Immigration reform may be one of the most important, most mentioned and least executed policy ideas that Washington has kicked around for decades. It fact, the idea has languished in a bin of burned proposals for at least 26 years since the last successful stab at reform rolled out of the Capitol. But thanks to the defeat of so many Republicans last November, a new reform bill with legs has miraculously arisen.
The bipartisan bill introduced by the dedicated Gang of Eight senators last week, though subsumed by news coverage of the tragic ending of the Boston Marathon, appears to be the real deal. It encompasses the myriad hot-button obstacles and objections that critics might raise, and nails down realistic, detailed formulas, trigger points and conditions to meet each concern.
Take the scorching issue of how to handle the 11 million undocumented immigrants already in the United States. The proposal mandates completion of hugely expensive, step-by-step strategies to further improve border security and prevent a new rush of undocumented immigrants across the border, all as a pre-condition for allowing currently undocumented immigrants to even begin to qualify for, and then apply for, a permanent visa. And only then could they begin the equally arduous, multi-stage, condition-laden, 13-year path to citizenship.
Critics contend that is too long and too hard a process for handling undocumented immigrants. Yet it would allow current undocumented immigrants with a good background to receive interim legal "Resident Provisional Immigrant Status," which would allow them to remain in the U.S. without the threat of deportation hanging over their heads while they begin seeking enough qualification "points" (for education and work skills) under the new system to ultimately earn citizenship.
Similarly, the bill would allow a two-tier guest-worker program, one for farm workers and another for low-wage employees, who would be allowed to go back-and-forth across the border. It also would expand the current annual cap (from 65,000 to 110,000, and eventually to 180,000) on H-1B special-skills employees. Employers, however, would have to comply with a new federal photo-ID program, to be installed within five years, to verify the legal status of all employees.
The bill would essentially implement the Dream Act, which Republicans have witlessly blocked, to allow a clear path to citizenship for undocumented immigrants who were brought to the United States as children by their parents, and who have grown up in the United States. As under the Dream Act, conditions would attach for a good record and educational and workplace achievement.

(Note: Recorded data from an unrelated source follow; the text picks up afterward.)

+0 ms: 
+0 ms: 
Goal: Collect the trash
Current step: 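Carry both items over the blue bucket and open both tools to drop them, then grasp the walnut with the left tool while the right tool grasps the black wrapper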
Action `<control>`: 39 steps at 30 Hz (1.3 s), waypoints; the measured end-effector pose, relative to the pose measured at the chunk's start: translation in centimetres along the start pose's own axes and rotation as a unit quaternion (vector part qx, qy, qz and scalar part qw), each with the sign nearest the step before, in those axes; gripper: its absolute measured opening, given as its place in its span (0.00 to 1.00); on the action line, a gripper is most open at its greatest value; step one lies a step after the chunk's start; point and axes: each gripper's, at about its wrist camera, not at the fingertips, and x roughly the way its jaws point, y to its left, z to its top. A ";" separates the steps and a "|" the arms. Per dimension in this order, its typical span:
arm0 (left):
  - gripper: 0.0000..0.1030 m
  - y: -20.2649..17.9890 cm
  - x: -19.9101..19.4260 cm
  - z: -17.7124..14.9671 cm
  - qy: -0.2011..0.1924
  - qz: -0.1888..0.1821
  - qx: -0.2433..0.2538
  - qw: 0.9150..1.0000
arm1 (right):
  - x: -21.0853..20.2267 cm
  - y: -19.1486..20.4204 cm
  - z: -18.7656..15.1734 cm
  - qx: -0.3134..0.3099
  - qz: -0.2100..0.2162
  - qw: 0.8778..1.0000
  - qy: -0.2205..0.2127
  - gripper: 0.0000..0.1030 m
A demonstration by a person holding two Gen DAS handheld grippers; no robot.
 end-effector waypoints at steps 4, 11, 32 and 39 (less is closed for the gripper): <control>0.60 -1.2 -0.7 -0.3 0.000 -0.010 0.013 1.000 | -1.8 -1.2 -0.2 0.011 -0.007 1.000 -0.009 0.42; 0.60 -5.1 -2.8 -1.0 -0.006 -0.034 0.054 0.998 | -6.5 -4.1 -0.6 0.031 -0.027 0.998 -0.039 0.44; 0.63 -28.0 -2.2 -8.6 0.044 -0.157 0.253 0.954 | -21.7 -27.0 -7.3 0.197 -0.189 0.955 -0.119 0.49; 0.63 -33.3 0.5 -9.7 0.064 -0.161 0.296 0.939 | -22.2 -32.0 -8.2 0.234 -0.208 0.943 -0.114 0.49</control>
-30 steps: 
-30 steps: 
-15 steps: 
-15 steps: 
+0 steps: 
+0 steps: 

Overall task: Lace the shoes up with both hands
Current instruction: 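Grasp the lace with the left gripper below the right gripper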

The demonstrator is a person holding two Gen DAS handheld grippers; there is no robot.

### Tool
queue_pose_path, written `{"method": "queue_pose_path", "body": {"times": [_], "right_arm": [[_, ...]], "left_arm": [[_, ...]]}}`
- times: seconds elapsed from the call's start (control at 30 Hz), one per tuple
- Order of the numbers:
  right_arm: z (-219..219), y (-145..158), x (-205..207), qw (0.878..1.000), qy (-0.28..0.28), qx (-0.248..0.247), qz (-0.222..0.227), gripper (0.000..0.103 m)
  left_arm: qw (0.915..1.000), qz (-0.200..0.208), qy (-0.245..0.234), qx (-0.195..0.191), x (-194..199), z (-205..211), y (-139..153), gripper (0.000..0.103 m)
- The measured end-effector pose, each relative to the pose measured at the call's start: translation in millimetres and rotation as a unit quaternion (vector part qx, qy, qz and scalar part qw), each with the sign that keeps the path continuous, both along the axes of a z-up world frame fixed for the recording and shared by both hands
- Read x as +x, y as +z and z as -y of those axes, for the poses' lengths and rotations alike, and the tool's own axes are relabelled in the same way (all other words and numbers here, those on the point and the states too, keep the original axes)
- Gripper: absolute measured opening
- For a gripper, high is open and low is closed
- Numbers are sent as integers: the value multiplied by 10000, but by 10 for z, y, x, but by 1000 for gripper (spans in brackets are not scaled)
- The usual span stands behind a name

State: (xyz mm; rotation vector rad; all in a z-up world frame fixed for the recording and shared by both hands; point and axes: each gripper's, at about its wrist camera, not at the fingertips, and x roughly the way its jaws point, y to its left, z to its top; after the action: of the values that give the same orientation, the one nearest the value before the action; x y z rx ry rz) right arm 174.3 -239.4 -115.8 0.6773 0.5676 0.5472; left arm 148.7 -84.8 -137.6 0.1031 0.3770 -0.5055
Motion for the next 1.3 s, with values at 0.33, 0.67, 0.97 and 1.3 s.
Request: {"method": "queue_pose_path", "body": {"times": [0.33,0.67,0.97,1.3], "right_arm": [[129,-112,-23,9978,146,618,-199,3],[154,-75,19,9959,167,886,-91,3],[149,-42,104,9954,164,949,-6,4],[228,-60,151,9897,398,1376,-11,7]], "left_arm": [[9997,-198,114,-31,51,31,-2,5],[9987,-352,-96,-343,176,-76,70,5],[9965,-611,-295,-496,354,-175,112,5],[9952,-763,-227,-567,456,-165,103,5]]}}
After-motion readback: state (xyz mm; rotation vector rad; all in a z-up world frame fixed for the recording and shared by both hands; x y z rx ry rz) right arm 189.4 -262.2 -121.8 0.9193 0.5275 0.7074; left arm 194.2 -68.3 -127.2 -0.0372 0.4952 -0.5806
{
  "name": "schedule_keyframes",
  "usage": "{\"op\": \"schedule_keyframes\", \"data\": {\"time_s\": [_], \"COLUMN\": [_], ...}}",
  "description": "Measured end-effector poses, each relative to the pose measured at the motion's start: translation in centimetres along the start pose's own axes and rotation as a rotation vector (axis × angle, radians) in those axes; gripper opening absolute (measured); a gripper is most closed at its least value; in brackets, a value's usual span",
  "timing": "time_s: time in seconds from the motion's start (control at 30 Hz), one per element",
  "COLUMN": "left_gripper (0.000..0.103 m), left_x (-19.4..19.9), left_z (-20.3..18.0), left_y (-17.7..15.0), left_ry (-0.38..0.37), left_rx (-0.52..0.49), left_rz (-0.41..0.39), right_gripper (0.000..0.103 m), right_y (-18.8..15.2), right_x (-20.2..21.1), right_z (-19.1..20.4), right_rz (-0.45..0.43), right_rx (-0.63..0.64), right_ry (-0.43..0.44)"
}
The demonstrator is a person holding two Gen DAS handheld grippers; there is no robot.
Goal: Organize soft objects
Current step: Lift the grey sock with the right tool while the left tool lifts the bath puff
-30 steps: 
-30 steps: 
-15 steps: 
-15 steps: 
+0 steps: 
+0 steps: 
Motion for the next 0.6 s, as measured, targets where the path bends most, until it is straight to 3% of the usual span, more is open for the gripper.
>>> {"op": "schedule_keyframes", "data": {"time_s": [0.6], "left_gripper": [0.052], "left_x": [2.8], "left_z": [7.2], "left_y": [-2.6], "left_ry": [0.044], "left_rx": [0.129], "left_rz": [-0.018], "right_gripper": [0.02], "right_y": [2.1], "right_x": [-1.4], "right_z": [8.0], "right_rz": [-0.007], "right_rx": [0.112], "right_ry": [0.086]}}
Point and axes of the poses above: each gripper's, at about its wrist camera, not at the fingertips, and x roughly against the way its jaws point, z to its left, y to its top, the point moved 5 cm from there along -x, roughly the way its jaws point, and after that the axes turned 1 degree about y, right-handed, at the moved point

More broadly, the proposed bill would install a number of long-sought reforms in other areas of immigration. It would significantly reduce the issuance of "family chain" visas, which allow a number of relatives to receive permanent visas simply because of their relationships. In turn, it would sharply redirect the current focus of legal immigration toward applicants with higher educational records and special job skills, including engineering, science, and computer programming. For a change, foreign graduate students who take their degrees in the U.S. or abroad would be given a priority focus, as well.
In other areas, the bill would clean-up the severe backlog of applications for permanent visas, known as green cards, and it would eliminate the annual random lottery of 55,000 visas, which have been used to work off the backlog of visa applicants in various areas.
Though critics can be expected, the scope and prerequisites of the proposed reform bill, taken together, make an excellent starting point for effective and comprehensive immigration reform. The senators who have spent months behind the scenes hammering out a bipartisan bill surely reflect the Senate's most visible divisions.
Republican Senators Mark Rubio of Florida and Lindsey Graham of South Carolina, for example, come from the far right; Democrats Charles Schumer of New York and Richard Durbin of Illinois represent their left-wing counterparts. Republicans Jeff Flake and John McCain of Arizona are as close to the ground on the southern border as anyone. Democrats Robert Mendez of New Jersey and Michael Bennet of Colorado equally represent urban and agricultural areas.
Their work provides not just the ground for full debate. It beckons, at last, a reform that sweeps away a quarter of a century of leaky patchwork measures that have failed to produce cohesive immigration standards. For sensible economic and growth planning and humane control of the nation's future immigration patterns, the nation needs better. Such reform can't begin too soon.